INPUT DATA
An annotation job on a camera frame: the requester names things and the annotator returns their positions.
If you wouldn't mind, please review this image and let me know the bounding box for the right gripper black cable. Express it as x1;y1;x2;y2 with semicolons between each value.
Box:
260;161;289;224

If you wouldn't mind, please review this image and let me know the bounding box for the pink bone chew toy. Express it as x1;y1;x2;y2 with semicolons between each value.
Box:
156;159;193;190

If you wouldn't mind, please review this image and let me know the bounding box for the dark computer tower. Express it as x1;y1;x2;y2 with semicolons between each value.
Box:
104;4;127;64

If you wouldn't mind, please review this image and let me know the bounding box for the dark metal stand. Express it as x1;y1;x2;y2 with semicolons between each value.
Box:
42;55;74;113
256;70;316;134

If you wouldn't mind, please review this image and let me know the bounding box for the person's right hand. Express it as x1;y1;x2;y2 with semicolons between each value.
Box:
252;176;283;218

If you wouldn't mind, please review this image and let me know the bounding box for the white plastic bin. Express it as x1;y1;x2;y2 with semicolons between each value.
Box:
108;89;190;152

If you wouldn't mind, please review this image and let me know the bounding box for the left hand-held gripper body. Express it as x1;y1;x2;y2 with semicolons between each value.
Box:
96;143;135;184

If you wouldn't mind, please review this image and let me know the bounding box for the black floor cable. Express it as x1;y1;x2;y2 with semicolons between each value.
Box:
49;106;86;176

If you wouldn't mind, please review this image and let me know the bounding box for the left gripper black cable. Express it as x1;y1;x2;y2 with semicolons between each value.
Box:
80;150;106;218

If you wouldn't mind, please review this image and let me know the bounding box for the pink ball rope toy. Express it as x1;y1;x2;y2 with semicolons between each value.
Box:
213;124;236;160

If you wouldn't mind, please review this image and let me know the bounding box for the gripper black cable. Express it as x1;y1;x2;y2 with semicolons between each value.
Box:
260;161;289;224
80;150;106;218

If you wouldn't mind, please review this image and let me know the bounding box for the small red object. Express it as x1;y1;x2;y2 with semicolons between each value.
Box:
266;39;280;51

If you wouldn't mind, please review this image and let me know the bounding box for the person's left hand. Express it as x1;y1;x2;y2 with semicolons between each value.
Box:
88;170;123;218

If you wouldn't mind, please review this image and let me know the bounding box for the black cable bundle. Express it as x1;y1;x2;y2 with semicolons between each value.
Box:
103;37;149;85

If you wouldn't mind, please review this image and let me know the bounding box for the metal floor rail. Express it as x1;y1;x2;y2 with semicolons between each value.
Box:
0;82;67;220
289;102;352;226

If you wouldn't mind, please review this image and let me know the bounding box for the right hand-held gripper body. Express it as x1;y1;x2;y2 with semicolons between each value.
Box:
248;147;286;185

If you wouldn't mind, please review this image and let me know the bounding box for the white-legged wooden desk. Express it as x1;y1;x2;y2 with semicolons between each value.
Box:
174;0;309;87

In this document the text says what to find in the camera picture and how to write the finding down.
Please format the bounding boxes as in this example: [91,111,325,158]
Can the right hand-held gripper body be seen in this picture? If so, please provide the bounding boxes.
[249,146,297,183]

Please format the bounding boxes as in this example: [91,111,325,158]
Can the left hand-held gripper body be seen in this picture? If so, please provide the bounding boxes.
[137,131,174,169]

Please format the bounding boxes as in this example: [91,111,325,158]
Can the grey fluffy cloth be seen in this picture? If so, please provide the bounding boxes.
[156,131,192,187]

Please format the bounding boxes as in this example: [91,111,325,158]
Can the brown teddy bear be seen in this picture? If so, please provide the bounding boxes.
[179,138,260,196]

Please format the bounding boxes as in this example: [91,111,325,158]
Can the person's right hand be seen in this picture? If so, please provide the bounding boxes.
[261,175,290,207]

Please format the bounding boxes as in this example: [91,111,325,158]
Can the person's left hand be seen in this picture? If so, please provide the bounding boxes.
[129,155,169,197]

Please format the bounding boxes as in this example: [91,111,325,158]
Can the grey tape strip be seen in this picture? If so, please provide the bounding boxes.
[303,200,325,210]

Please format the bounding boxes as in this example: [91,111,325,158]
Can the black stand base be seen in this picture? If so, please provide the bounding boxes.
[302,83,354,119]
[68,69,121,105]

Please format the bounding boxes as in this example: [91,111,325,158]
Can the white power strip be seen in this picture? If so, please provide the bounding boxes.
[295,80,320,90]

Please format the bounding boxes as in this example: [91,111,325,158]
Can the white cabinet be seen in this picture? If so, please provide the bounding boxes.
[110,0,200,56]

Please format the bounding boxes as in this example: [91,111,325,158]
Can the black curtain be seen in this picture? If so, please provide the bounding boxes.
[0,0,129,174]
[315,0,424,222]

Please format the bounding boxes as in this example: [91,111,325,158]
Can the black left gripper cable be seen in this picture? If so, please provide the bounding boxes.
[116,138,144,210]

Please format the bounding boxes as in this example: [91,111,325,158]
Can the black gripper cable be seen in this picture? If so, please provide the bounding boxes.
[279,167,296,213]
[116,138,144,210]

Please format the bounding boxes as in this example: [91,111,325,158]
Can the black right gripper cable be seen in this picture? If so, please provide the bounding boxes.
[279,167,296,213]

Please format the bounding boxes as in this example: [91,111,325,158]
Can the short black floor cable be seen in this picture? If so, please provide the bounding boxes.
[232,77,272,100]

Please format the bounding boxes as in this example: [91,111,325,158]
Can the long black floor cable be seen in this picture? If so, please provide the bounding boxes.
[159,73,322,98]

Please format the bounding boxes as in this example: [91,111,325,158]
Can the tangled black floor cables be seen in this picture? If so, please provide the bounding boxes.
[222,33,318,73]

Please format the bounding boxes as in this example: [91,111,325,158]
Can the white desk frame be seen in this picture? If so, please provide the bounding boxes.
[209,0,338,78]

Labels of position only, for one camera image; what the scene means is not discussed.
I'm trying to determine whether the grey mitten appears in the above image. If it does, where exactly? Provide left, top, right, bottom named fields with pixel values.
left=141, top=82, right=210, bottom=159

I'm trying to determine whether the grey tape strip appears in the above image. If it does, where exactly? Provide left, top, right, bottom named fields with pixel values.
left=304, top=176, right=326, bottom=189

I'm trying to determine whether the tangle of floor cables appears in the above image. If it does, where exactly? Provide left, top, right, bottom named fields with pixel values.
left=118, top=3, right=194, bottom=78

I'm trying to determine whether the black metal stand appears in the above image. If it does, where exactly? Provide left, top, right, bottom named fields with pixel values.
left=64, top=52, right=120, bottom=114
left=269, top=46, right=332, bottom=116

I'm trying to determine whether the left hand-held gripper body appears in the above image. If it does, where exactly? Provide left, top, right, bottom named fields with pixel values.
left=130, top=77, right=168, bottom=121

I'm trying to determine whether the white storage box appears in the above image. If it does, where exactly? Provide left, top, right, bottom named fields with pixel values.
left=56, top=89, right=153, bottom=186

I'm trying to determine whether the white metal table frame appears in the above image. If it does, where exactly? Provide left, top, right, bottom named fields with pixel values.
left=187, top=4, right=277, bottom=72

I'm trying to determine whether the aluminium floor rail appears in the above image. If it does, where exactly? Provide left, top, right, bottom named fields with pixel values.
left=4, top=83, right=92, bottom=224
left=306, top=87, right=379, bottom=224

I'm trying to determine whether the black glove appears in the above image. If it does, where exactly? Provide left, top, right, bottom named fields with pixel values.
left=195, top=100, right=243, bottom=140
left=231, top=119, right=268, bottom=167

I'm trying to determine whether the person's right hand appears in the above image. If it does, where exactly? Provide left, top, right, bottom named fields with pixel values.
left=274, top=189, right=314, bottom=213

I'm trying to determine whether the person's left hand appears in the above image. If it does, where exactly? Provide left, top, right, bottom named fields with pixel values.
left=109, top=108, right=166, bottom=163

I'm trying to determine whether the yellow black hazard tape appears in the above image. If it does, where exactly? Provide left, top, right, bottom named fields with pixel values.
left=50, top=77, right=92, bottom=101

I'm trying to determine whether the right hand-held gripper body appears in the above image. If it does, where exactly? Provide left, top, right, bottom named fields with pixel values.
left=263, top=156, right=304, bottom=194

ABOUT THIS EXERCISE
Write out every line of the preceding listing that contains "dark".

EXERCISE SOLUTION
If you wouldn't mind, please review this image and let me know the bounding box for the dark computer tower. Express it as x1;y1;x2;y2 with semicolons between each value.
If you wouldn't mind, please review this image and let me know the bounding box for the dark metal stand. Express it as x1;y1;x2;y2 with semicolons between each value.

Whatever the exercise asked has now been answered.